_What to do_. From the entries below, copy every line that holds the word "outline".
· · ·
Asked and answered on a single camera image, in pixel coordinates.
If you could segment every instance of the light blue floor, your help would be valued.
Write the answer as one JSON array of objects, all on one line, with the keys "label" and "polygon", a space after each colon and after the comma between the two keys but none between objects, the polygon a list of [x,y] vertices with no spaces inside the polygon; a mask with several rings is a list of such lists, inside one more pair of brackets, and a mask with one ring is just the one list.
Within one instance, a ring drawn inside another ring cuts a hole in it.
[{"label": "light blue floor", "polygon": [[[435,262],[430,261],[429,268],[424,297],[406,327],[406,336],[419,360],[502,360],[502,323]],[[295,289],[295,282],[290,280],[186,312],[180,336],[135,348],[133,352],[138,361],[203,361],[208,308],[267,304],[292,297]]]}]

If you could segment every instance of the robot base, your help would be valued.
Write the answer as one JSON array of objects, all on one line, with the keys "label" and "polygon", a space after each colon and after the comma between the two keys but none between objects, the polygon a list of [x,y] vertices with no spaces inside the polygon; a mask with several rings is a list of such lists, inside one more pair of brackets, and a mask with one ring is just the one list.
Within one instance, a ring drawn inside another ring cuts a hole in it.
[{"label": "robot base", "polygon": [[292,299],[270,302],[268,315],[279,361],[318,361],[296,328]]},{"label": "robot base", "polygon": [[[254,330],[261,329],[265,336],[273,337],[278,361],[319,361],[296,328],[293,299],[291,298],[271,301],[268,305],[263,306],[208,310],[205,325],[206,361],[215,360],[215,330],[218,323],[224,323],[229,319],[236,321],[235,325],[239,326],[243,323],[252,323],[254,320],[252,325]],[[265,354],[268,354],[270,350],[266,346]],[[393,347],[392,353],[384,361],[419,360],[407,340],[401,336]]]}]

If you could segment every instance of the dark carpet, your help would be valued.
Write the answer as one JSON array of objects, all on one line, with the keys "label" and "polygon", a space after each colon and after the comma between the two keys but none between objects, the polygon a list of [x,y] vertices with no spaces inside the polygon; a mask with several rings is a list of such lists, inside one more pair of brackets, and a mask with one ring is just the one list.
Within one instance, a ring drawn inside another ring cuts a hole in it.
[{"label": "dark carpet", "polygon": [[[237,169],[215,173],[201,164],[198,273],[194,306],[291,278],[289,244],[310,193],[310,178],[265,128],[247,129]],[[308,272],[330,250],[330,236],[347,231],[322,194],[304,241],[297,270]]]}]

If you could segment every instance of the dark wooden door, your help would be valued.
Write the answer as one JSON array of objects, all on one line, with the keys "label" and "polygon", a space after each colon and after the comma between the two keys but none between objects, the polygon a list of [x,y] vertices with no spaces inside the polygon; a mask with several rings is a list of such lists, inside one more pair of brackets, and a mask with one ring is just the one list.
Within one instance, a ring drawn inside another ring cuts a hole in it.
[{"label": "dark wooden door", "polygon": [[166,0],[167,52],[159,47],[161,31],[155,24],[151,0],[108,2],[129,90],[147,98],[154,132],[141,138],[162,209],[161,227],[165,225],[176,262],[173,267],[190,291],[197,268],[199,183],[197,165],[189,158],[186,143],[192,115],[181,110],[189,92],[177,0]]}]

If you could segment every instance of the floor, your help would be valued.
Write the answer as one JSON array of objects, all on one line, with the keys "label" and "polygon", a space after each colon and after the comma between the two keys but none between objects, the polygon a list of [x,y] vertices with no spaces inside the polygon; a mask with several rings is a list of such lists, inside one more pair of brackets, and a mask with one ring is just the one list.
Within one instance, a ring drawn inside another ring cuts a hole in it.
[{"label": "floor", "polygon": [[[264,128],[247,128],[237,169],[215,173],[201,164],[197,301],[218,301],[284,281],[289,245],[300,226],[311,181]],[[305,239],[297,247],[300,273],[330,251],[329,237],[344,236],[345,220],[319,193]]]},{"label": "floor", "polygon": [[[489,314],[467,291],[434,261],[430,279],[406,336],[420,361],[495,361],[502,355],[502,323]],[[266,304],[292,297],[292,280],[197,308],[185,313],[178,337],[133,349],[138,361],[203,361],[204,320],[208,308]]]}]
· · ·
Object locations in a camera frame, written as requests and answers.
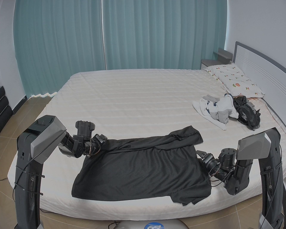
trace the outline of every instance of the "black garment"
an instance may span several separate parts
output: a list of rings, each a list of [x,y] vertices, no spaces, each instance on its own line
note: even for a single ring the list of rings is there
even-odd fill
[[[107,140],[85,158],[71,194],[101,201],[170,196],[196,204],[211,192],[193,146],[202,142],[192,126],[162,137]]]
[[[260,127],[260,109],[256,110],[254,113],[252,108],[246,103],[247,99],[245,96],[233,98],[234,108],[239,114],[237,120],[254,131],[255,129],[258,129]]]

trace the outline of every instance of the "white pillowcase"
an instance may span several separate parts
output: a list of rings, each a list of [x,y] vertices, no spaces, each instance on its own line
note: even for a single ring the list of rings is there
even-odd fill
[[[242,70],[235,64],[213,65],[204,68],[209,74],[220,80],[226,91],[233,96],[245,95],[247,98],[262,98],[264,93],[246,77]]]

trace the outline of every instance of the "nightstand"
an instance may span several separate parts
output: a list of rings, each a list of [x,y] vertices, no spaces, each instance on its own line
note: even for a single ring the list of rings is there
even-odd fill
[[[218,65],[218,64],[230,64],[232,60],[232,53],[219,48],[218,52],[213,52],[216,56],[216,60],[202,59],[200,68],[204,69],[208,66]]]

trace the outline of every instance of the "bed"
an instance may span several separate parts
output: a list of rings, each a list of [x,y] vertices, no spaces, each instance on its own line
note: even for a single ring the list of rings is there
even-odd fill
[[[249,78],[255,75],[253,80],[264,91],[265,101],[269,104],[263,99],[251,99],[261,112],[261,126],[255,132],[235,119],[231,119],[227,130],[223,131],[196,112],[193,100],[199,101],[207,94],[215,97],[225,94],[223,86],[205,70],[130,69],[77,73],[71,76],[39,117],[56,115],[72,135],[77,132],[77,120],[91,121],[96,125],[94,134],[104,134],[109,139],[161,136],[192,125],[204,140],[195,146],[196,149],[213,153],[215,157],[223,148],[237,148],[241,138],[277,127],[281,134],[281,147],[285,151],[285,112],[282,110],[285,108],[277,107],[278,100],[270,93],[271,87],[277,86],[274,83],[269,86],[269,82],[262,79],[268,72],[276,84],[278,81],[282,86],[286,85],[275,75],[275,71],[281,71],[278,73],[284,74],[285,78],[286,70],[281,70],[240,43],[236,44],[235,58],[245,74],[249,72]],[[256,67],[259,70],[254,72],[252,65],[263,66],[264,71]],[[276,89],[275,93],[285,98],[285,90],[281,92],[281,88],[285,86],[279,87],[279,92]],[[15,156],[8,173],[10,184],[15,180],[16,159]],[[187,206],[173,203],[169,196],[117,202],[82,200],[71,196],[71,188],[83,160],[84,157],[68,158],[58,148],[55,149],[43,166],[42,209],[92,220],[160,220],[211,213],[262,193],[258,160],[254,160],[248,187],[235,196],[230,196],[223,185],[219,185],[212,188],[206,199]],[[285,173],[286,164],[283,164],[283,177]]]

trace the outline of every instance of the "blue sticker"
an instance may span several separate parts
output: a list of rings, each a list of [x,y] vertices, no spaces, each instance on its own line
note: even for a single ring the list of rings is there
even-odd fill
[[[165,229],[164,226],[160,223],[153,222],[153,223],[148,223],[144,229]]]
· · ·
_Completed exercise_.
trace the outline of every instance of the "black garment"
trace the outline of every instance of the "white pillowcase"
trace the outline of every instance of the "nightstand"
trace the outline of every instance of the "bed"
trace the outline of every instance of the "blue sticker"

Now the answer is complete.